• _Task to complete_:
Please transcribe the listing below in full and word for word, without its pictures.

• _Record excerpts_:
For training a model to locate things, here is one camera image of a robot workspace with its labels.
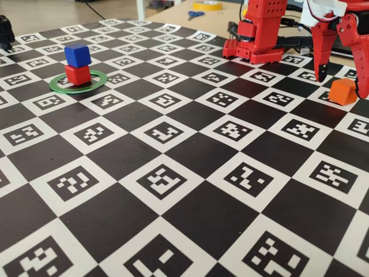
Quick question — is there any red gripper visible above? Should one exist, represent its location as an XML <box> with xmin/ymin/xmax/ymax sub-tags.
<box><xmin>310</xmin><ymin>0</ymin><xmax>369</xmax><ymax>100</ymax></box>

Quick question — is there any orange cube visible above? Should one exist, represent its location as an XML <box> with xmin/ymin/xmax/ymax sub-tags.
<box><xmin>328</xmin><ymin>77</ymin><xmax>358</xmax><ymax>107</ymax></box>

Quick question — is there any blue cube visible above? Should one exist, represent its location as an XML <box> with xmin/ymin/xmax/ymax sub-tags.
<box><xmin>63</xmin><ymin>43</ymin><xmax>92</xmax><ymax>68</ymax></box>

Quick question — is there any red cube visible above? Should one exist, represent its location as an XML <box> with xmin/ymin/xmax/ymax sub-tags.
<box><xmin>64</xmin><ymin>64</ymin><xmax>92</xmax><ymax>86</ymax></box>

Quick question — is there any black wedge plug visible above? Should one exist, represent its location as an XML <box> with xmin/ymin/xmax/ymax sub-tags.
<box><xmin>276</xmin><ymin>36</ymin><xmax>315</xmax><ymax>50</ymax></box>

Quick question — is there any yellow tape roll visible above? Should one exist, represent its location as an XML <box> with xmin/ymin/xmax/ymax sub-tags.
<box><xmin>192</xmin><ymin>0</ymin><xmax>219</xmax><ymax>12</ymax></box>

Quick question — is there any black white marker mat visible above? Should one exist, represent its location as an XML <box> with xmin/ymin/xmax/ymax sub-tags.
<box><xmin>0</xmin><ymin>18</ymin><xmax>369</xmax><ymax>277</ymax></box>

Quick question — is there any white table leg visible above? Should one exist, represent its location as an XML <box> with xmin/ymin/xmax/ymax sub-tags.
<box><xmin>135</xmin><ymin>0</ymin><xmax>146</xmax><ymax>20</ymax></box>

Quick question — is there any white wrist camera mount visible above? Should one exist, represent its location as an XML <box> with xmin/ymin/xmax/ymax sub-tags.
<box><xmin>301</xmin><ymin>0</ymin><xmax>347</xmax><ymax>28</ymax></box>

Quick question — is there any black usb cable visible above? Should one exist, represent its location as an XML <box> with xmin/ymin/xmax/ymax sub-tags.
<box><xmin>281</xmin><ymin>17</ymin><xmax>314</xmax><ymax>33</ymax></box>

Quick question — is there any green flat ring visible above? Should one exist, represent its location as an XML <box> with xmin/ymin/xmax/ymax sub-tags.
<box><xmin>48</xmin><ymin>71</ymin><xmax>108</xmax><ymax>95</ymax></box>

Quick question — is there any black camera device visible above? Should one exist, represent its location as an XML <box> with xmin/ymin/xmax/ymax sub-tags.
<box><xmin>0</xmin><ymin>14</ymin><xmax>16</xmax><ymax>53</ymax></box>

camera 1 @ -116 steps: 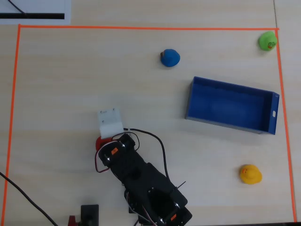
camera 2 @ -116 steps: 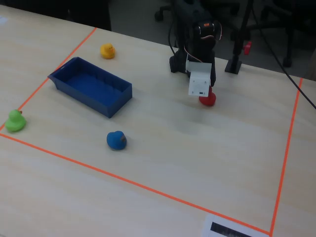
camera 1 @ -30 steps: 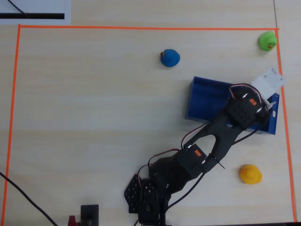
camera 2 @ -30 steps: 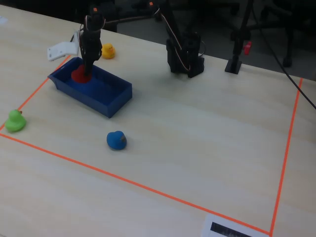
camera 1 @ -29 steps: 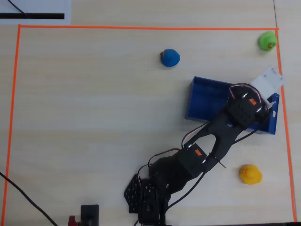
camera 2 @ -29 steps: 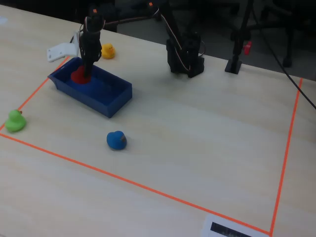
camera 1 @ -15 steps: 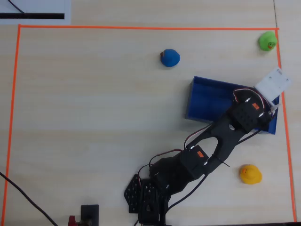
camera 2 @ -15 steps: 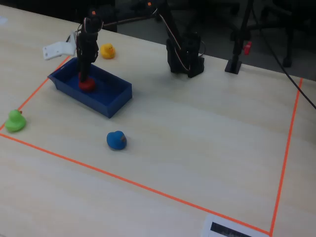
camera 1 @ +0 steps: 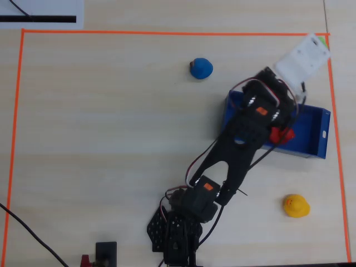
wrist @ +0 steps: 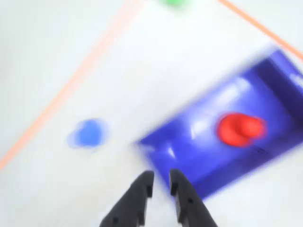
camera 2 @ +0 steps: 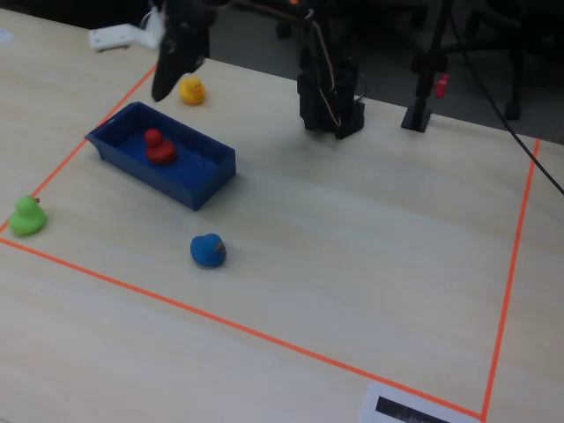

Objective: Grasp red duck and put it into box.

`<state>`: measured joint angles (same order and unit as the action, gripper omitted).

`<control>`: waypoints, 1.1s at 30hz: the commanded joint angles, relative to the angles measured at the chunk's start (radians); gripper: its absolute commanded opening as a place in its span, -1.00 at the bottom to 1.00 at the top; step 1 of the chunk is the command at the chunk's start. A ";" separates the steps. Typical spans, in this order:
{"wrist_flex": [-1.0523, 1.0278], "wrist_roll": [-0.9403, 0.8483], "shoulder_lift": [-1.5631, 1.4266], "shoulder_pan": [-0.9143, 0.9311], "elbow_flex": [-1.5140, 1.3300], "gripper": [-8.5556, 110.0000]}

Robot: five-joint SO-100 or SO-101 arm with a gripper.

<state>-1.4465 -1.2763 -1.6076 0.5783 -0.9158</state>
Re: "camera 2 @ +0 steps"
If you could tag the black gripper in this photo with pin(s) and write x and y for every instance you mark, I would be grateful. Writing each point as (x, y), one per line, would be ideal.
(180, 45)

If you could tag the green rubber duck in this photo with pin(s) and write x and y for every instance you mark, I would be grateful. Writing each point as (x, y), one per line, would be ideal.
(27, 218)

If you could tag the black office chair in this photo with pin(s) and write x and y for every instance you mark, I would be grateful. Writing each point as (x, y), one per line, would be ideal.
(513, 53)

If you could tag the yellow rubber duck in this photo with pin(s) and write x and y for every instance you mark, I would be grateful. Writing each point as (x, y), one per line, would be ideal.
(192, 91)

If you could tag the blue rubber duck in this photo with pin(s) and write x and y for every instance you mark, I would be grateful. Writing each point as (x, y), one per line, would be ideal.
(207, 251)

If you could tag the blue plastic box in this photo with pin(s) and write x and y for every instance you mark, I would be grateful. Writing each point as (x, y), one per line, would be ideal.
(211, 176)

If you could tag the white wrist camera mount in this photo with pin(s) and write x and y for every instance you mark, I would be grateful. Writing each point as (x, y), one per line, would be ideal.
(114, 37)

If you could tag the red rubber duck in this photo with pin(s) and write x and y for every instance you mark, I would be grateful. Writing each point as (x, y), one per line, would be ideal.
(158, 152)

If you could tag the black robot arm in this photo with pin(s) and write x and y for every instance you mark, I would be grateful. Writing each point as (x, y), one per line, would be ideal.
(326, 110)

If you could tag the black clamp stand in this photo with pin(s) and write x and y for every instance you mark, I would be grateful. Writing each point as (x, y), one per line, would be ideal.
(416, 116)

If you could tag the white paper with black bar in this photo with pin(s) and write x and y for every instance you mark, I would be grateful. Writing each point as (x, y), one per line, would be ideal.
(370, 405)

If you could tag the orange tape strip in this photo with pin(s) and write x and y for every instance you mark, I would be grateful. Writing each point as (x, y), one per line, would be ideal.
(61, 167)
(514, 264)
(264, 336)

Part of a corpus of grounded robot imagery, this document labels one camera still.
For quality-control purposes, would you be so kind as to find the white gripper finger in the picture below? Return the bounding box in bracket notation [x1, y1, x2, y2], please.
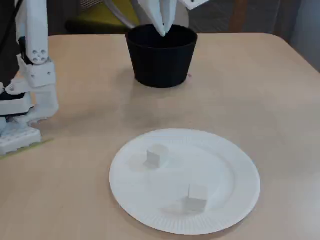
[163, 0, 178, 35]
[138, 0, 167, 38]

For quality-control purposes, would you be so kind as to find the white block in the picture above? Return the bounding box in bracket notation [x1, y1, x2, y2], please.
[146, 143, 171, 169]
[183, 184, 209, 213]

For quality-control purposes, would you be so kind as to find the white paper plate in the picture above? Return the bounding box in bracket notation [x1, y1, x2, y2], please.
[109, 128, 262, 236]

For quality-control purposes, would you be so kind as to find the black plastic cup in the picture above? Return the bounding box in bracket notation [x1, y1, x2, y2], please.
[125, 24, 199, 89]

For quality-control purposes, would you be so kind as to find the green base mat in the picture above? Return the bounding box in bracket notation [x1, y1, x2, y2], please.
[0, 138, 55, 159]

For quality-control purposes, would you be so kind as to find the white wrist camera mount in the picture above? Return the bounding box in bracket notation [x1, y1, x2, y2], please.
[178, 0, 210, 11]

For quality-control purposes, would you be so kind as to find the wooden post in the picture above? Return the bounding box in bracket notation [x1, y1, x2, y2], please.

• _Output for this task_:
For training a model to locate things, here is one camera image of a robot workspace with its labels.
Quick question — is there any red gripper visible above? Should one exist, represent its location as an XML <box> with xmin/ymin/xmax/ymax sub-tags.
<box><xmin>310</xmin><ymin>0</ymin><xmax>369</xmax><ymax>100</ymax></box>

Quick question — is there any orange cube visible above? Should one exist, represent its location as an XML <box> with xmin/ymin/xmax/ymax sub-tags.
<box><xmin>328</xmin><ymin>77</ymin><xmax>358</xmax><ymax>107</ymax></box>

Quick question — is there any blue cube visible above? Should one exist, represent its location as an XML <box> with xmin/ymin/xmax/ymax sub-tags.
<box><xmin>63</xmin><ymin>43</ymin><xmax>92</xmax><ymax>68</ymax></box>

Quick question — is there any red cube visible above? Should one exist, represent its location as an XML <box> with xmin/ymin/xmax/ymax sub-tags.
<box><xmin>64</xmin><ymin>64</ymin><xmax>92</xmax><ymax>86</ymax></box>

Quick question — is there any black wedge plug visible above? Should one exist, represent its location as an XML <box> with xmin/ymin/xmax/ymax sub-tags.
<box><xmin>276</xmin><ymin>36</ymin><xmax>315</xmax><ymax>50</ymax></box>

Quick question — is there any yellow tape roll visible above? Should one exist, represent its location as an XML <box> with xmin/ymin/xmax/ymax sub-tags.
<box><xmin>192</xmin><ymin>0</ymin><xmax>219</xmax><ymax>12</ymax></box>

Quick question — is there any black white marker mat visible above? Should one exist, represent its location as an XML <box> with xmin/ymin/xmax/ymax sub-tags.
<box><xmin>0</xmin><ymin>18</ymin><xmax>369</xmax><ymax>277</ymax></box>

Quick question — is there any white table leg visible above? Should one exist, represent its location as an XML <box> with xmin/ymin/xmax/ymax sub-tags.
<box><xmin>135</xmin><ymin>0</ymin><xmax>146</xmax><ymax>20</ymax></box>

Quick question — is there any white wrist camera mount visible above? Should one exist, represent its location as an XML <box> with xmin/ymin/xmax/ymax sub-tags.
<box><xmin>301</xmin><ymin>0</ymin><xmax>347</xmax><ymax>28</ymax></box>

Quick question — is there any black usb cable visible above? Should one exist, represent its location as an XML <box> with xmin/ymin/xmax/ymax sub-tags.
<box><xmin>281</xmin><ymin>17</ymin><xmax>314</xmax><ymax>33</ymax></box>

Quick question — is there any green flat ring visible above? Should one exist, represent its location as an XML <box> with xmin/ymin/xmax/ymax sub-tags.
<box><xmin>48</xmin><ymin>71</ymin><xmax>108</xmax><ymax>95</ymax></box>

Quick question — is there any black camera device visible above? Should one exist, represent its location as an XML <box> with xmin/ymin/xmax/ymax sub-tags.
<box><xmin>0</xmin><ymin>14</ymin><xmax>16</xmax><ymax>53</ymax></box>

camera 1 @ -116 steps: 
camera 2 @ -116 steps: 
camera 1 @ -30 steps: 
camera 2 @ -30 steps: 
camera 1 @ -29 steps: 
camera 2 @ -29 steps: 
camera 1 @ -15 steps: 
camera 2 @ -15 steps: 
camera 1 @ +0 steps: 
wrist @ +0 steps: 
camera 2 @ +0 steps: 

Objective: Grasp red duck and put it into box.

`<state>`: measured joint angles (same order and unit as the action, gripper omitted).

`<control>`: waypoints, 1.1s at 30hz: the commanded joint angles, relative to the angles measured at the chunk's start (radians); gripper: its absolute commanded opening as a place in its span, -1.00 at the bottom to 1.00 at the top; step 1 of the chunk is the command at the chunk's start. A ";" separates the steps. Typical spans, in this order:
{"wrist_flex": [-1.0523, 1.0278], "wrist_roll": [-0.9403, 0.8483], "shoulder_lift": [-1.5631, 1.4266], "shoulder_pan": [-0.9143, 0.9311], "elbow_flex": [-1.5140, 1.3300], "gripper": [-8.5556, 110.0000]}

Robot: five-joint SO-100 or SO-101 arm with a gripper.

<state>-1.4465 -1.2763 -1.6076 0.5783 -0.9158</state>
Re: "camera 2 @ +0 steps"
If you could tag the black gripper in this photo with pin(s) and write x and y for every instance you mark, I would be grateful. Writing each point as (x, y), one per line, would be ideal.
(180, 45)

If you could tag the green rubber duck in this photo with pin(s) and write x and y for every instance you mark, I would be grateful. Writing each point as (x, y), one per line, would be ideal.
(27, 218)

If you could tag the black office chair in this photo with pin(s) and write x and y for every instance you mark, I would be grateful. Writing each point as (x, y), one per line, would be ideal.
(513, 53)

If you could tag the yellow rubber duck in this photo with pin(s) and write x and y for every instance you mark, I would be grateful. Writing each point as (x, y), one per line, would be ideal.
(192, 91)

If you could tag the blue rubber duck in this photo with pin(s) and write x and y for every instance you mark, I would be grateful. Writing each point as (x, y), one per line, would be ideal.
(207, 251)

If you could tag the blue plastic box in this photo with pin(s) and write x and y for every instance you mark, I would be grateful. Writing each point as (x, y), one per line, would be ideal.
(211, 176)

If you could tag the white wrist camera mount in this photo with pin(s) and write x and y for every instance you mark, I would be grateful. Writing each point as (x, y), one per line, would be ideal.
(114, 37)

If you could tag the red rubber duck in this photo with pin(s) and write x and y for every instance you mark, I would be grateful. Writing each point as (x, y), one per line, would be ideal.
(158, 152)

If you could tag the black robot arm in this photo with pin(s) and write x and y for every instance you mark, I would be grateful. Writing each point as (x, y), one per line, would be ideal.
(326, 110)

If you could tag the black clamp stand in this photo with pin(s) and write x and y for every instance you mark, I would be grateful. Writing each point as (x, y), one per line, would be ideal.
(416, 116)

If you could tag the white paper with black bar in this photo with pin(s) and write x and y for every instance you mark, I would be grateful. Writing each point as (x, y), one per line, would be ideal.
(370, 405)

If you could tag the orange tape strip in this photo with pin(s) and write x and y for every instance you mark, I would be grateful. Writing each point as (x, y), one per line, would be ideal.
(61, 167)
(514, 264)
(264, 336)

Part of a corpus of grounded robot imagery, this document labels one camera still.
For quality-control purposes, would you be so kind as to find the white gripper finger in the picture below? Return the bounding box in bracket notation [x1, y1, x2, y2], please.
[163, 0, 178, 35]
[138, 0, 167, 38]

For quality-control purposes, would you be so kind as to find the white block in the picture above? Return the bounding box in bracket notation [x1, y1, x2, y2], please.
[146, 143, 171, 169]
[183, 184, 209, 213]

For quality-control purposes, would you be so kind as to find the white paper plate in the picture above? Return the bounding box in bracket notation [x1, y1, x2, y2], please.
[109, 128, 262, 236]

For quality-control purposes, would you be so kind as to find the black plastic cup in the picture above? Return the bounding box in bracket notation [x1, y1, x2, y2], please.
[125, 24, 199, 89]

For quality-control purposes, would you be so kind as to find the green base mat in the picture above? Return the bounding box in bracket notation [x1, y1, x2, y2], please.
[0, 138, 55, 159]

For quality-control purposes, would you be so kind as to find the white wrist camera mount in the picture above? Return the bounding box in bracket notation [x1, y1, x2, y2], please.
[178, 0, 210, 11]

For quality-control purposes, would you be so kind as to find the wooden post in the picture above? Return the bounding box in bracket notation [x1, y1, x2, y2], please.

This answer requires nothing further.